L’identificazione e la “manipolazione” dei fattori ambientali che giocano un ruolo nello sviluppo dell'intolleranza al glutine potrebbe aprire la strada a nuove strategie di trattamento e prevenzione della celiachia e di altre patologie autoimmuni come il diabete di tipo uno, l’artrite reumatoide e la sclerosi multipla.

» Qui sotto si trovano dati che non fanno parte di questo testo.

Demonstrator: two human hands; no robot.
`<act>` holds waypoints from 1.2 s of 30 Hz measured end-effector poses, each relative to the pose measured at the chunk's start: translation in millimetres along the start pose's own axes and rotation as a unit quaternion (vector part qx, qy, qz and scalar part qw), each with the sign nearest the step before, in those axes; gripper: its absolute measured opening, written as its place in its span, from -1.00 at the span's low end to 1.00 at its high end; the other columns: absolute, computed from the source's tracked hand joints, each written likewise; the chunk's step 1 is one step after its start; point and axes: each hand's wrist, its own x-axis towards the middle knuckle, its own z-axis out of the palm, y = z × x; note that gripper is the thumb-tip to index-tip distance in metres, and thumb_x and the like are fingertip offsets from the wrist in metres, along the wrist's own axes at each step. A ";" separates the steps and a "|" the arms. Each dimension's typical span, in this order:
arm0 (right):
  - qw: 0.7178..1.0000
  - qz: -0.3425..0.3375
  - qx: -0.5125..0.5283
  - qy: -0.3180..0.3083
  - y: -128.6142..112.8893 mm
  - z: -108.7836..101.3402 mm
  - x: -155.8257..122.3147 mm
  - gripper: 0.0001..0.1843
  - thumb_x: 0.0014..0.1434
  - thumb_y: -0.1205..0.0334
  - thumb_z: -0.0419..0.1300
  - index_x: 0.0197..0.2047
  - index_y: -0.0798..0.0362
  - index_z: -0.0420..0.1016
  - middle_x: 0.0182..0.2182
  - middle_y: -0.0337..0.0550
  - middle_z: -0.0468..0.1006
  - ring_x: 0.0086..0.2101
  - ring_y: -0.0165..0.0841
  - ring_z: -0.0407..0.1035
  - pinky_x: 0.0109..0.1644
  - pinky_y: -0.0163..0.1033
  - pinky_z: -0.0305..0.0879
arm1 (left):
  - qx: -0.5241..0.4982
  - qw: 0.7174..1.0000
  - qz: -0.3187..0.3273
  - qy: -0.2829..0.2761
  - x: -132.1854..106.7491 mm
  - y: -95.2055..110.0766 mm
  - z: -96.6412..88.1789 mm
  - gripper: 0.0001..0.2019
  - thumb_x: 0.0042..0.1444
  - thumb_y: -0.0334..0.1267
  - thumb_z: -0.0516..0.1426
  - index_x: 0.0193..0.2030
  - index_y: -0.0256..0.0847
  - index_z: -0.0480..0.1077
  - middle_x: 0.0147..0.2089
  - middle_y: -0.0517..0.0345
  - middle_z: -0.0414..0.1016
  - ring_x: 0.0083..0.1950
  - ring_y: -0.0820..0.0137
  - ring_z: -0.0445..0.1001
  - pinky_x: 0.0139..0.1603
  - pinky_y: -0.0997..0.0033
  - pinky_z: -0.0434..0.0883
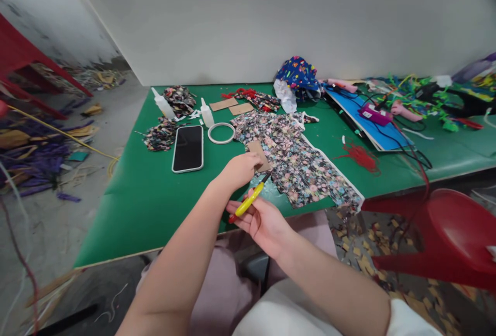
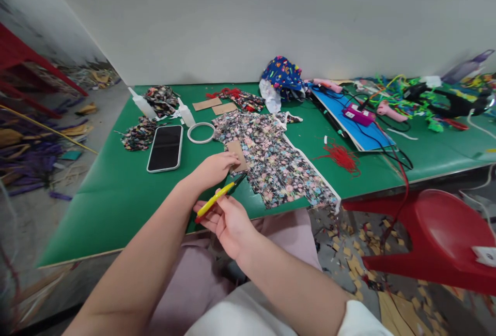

“I nuovi dati gettano una nuova luce sulla celiachia, una malattia complessa che continua a rappresentare una sfida per il medico e per il paziente: pur avendo individuato marcatori genetici specifici della celiachia, resta infatti tuttora un mistero come e perché i pazienti perdano la tolleranza al glutine - interviene Umberto Volta, Presidente del Comitato Scientifico Nazionale dell’Associazione Italiana Celiachia - Io stesso ho verificato l’insorgenza tardiva di malattia celiaca in familiari di primo grado di celiaci, regolarmente negativi allo screening sierologico per celiachia per tutta la vita, diventati positivi all’età di 70 anni”.
“Tutto questo ha un'importante conseguenza sul piano pratico e clinico: significa che non bisogna mai abbassare la guardia, facendo screening di celiachia anche e soprattutto nell'anziano”, aggiunge Elisabetta Tosi, Presidente dell'Associazione Italiana Celiachia. “Un test negativo non dà la certezza che non si svilupperà la celiachia per tutta la vita. Soprattutto nei casi a rischio, ad esempio in chi ha in famiglia casi di celiachia o soffre di diabete di tipo uno, è opportuno ripetere il test ogni due o tre anni; è consigliabile farlo anche se si è risultati negativi al test ma ci sono sintomi che possano indurre al sospetto di celiachia”, conclude Catassi.